Opinión | Añoralgias
Natalie Cole y un viejo bolero
El barracón de aseos del camping Bogstad de Oslo era grande como una explotación ganadera intensiva. Salías temprano de tu cabaña con toalla, neceser y deplorable aspecto legañoso, temiendo empezar el día con una disputa por ganar la posición bajo la ducha. Abrías la puerta de aquel hangar y la experiencia sensorial allí dentro se aproximaba al nirvana: unas docenas de campistas transitaban medio en bolas entre lavabos, retretes y cebolletas. Aliviaban la vejiga, se lavaban, peinaban, acicalaban; mudos de palabra, silbido o tarareo, en un clima casi cenobial. El silencio cósmico si la voz de Natalie Cole no galvanizara de fondo por megafonía.
En la piscina de hidroterapia que en Gijón frecuento por razones de artrosis hay carteles instando a la contención: un "Spa-Relax" te recibe seguido de un "Modere el tono de voz", imperativo sutil que la concurrencia observa guardando silencio… hasta que a eso de media mañana recibe el spa la visita de la Tertulia. Merecedora de ese azulejo que cuelga en algunos bares, versión "Hoy hace un día tranquilo, verás cómo viene un charrán y lo jode", la tertulia balnearia se configura aleatoriamente en tríos, cuartetos, dobles mixtos… abarcando cualquier ámbito o vertiente de la actualidad. Haciéndose oír por encima de grifos que chorrean torrencialmente sobre la concurrencia: "Vaya día que hizo ayer". "Y daben agua de tarde". "En Viesques no hay quien aparque y en Munuza verás qué atascos". "¿Tú de la cadera qué tal?". El volumen de la cháchara ignora llamadas a la moderación. En decibelios rozaría un mercado de abastos la víspera de un puente largo.
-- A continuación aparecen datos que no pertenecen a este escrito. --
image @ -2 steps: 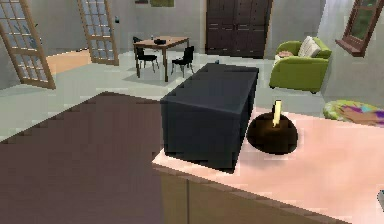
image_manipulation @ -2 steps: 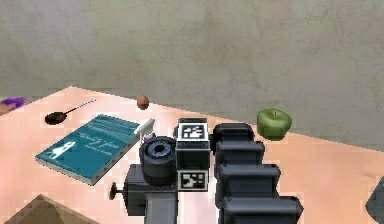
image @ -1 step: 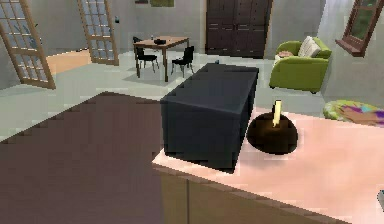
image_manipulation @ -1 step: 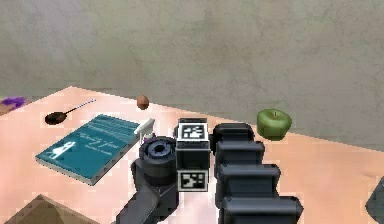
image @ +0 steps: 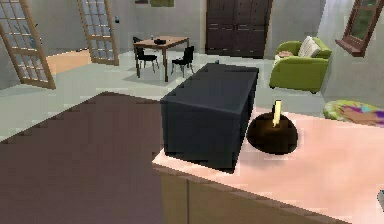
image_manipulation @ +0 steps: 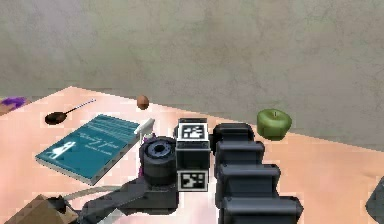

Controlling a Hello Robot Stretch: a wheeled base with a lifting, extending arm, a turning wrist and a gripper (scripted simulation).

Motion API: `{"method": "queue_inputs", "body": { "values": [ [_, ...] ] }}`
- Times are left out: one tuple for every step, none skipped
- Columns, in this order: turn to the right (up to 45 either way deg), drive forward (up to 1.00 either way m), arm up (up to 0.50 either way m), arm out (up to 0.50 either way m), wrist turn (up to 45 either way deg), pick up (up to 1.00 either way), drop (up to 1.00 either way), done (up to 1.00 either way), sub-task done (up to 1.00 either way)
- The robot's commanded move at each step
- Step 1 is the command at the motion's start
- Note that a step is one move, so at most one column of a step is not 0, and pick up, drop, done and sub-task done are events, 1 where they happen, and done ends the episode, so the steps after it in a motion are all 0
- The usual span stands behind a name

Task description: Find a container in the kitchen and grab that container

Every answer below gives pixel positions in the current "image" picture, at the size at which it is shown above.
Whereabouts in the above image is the black box appliance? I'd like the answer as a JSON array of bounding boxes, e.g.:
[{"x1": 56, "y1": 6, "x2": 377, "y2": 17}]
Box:
[{"x1": 159, "y1": 62, "x2": 260, "y2": 174}]

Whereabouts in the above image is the black dining chair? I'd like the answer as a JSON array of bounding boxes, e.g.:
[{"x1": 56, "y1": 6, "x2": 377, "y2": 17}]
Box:
[
  {"x1": 132, "y1": 36, "x2": 160, "y2": 74},
  {"x1": 170, "y1": 45, "x2": 196, "y2": 79}
]

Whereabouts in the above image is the brown wooden dining table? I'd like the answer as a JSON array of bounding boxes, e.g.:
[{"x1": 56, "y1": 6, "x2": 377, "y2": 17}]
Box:
[{"x1": 132, "y1": 35, "x2": 190, "y2": 83}]

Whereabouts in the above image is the dark round bowl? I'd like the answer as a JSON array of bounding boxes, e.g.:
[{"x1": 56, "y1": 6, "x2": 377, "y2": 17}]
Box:
[{"x1": 246, "y1": 112, "x2": 299, "y2": 156}]

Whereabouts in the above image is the yellow candle stick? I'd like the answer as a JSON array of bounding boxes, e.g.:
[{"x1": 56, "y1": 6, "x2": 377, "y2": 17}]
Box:
[{"x1": 272, "y1": 99, "x2": 283, "y2": 128}]

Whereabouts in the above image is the dark wooden wardrobe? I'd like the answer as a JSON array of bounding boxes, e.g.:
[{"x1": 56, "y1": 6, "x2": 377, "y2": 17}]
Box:
[{"x1": 205, "y1": 0, "x2": 274, "y2": 60}]

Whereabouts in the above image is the green framed picture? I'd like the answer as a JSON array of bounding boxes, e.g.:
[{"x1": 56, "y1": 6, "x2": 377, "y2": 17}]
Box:
[{"x1": 149, "y1": 0, "x2": 175, "y2": 8}]

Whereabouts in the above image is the green armchair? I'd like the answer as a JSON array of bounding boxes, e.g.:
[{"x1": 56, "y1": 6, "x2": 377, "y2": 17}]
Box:
[{"x1": 268, "y1": 36, "x2": 333, "y2": 94}]

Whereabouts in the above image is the dark brown panel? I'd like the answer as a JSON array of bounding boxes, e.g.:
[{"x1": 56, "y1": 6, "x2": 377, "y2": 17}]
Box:
[{"x1": 0, "y1": 91, "x2": 165, "y2": 224}]

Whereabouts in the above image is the wooden glass pane door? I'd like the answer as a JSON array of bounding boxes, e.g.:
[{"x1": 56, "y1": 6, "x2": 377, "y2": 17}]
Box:
[
  {"x1": 77, "y1": 0, "x2": 120, "y2": 67},
  {"x1": 0, "y1": 0, "x2": 57, "y2": 90}
]

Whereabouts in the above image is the pink top wooden counter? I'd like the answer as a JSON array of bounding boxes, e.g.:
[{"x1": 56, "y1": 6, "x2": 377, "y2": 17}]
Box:
[{"x1": 151, "y1": 106, "x2": 384, "y2": 224}]

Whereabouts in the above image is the white striped pillow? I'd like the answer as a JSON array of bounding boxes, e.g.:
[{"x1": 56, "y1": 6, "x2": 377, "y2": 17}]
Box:
[{"x1": 297, "y1": 35, "x2": 322, "y2": 59}]

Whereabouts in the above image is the brown framed window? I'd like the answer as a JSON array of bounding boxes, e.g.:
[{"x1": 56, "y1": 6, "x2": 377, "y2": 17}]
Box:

Mis últimas esperanzas frente a la contaminación sonora imperante se esfumaron el año pasado, una mañana caminando por Los Moros. Dennis Hopper enfiló la calle a lomos de su ‘Billy Bike’, dando gas a escape libre –el tubo de escape, esa ordinariez, es solo para pasar la ITV– con el estruendo propio de una deflagración. Delante de mí se estremecieron dos peatones de edad provecta, se sacudieron la onda expansiva entre aspavientos y cuando los intuí tirando de móvil para marcar el 092 o pedir cita con el otorrino, escuché la confesión fatal:
–Esto pa mí ye música, tío.
Acerté a llegarme hasta La Manoleta y pedí una infusión. En mi interior sollozaba una adaptación del viejo bolero: "Di que no es verdad lo que murmuran esos dos".